__Task details__. When the line with "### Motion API" appears below, start repeating lines exactly, and keep going through the line with "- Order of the"; add nothing outside that span.

__Dataset excerpt__.

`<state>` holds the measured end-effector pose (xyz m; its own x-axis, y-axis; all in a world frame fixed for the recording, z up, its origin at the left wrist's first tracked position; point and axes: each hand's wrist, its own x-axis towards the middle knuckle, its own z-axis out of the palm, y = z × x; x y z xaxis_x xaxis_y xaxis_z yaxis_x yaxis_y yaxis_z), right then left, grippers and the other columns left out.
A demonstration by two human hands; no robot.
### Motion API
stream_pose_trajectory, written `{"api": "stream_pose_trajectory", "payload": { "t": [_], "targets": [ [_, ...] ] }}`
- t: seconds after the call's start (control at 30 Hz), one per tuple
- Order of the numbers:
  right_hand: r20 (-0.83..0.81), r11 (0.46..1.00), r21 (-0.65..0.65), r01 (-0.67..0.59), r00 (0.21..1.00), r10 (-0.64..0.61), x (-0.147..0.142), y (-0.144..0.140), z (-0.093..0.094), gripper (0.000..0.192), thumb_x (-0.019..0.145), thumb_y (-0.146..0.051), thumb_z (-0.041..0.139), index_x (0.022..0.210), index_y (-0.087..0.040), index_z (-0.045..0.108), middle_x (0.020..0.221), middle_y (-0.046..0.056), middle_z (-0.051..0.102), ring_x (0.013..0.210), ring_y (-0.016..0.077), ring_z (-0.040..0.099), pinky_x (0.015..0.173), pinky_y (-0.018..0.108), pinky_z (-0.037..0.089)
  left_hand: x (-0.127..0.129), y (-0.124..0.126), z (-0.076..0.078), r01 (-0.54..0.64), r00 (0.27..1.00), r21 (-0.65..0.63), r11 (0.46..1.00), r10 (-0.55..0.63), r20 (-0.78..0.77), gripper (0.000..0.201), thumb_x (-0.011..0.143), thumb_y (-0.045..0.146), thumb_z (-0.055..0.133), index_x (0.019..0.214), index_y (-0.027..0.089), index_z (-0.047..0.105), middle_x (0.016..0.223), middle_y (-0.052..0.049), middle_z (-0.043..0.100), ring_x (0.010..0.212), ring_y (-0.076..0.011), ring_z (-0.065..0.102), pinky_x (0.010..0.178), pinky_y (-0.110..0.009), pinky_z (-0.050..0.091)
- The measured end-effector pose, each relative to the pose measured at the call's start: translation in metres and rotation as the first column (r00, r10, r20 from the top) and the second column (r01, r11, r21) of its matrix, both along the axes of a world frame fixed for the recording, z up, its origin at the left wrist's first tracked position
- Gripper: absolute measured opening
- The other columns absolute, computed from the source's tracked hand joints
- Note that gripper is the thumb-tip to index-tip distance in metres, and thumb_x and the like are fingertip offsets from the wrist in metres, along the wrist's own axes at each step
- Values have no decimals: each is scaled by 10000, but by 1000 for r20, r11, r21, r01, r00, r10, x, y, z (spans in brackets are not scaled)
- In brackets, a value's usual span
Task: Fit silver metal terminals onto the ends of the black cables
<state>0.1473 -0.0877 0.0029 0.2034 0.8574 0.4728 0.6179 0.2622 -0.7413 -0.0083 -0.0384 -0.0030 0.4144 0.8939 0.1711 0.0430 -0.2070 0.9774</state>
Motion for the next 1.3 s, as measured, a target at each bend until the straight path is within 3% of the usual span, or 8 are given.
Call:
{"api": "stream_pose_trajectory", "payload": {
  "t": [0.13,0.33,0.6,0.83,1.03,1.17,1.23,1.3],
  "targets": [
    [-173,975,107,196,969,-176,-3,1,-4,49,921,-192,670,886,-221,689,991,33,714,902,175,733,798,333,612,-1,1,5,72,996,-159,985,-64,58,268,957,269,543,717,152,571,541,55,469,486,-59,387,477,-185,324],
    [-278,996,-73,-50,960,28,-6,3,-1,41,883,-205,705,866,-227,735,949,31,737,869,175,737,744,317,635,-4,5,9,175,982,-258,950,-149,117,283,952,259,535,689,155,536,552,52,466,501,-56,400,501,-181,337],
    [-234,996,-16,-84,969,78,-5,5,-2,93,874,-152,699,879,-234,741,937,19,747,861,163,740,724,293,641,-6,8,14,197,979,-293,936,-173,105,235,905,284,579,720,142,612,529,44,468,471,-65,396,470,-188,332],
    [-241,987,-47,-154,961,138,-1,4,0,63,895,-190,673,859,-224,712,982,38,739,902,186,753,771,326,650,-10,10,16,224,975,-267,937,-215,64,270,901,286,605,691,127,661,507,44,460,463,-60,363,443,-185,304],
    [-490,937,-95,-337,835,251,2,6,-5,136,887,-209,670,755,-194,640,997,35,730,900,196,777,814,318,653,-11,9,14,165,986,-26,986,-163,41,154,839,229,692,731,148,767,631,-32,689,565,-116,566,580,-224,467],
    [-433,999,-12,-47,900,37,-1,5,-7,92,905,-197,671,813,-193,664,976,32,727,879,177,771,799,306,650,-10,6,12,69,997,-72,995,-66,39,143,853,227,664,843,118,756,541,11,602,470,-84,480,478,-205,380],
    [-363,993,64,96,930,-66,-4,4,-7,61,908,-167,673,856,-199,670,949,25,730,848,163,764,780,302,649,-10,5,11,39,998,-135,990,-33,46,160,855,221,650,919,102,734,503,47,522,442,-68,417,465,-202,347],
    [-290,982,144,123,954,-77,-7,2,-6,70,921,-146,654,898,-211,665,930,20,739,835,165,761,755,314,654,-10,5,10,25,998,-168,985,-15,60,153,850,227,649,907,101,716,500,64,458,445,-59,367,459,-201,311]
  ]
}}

__Solution below__.
### Motion API
stream_pose_trajectory, written `{"api": "stream_pose_trajectory", "payload": { "t": [_], "targets": [ [_, ...] ] }}`
- t: seconds after the call's start (control at 30 Hz), one per tuple
- Order of the numbers:

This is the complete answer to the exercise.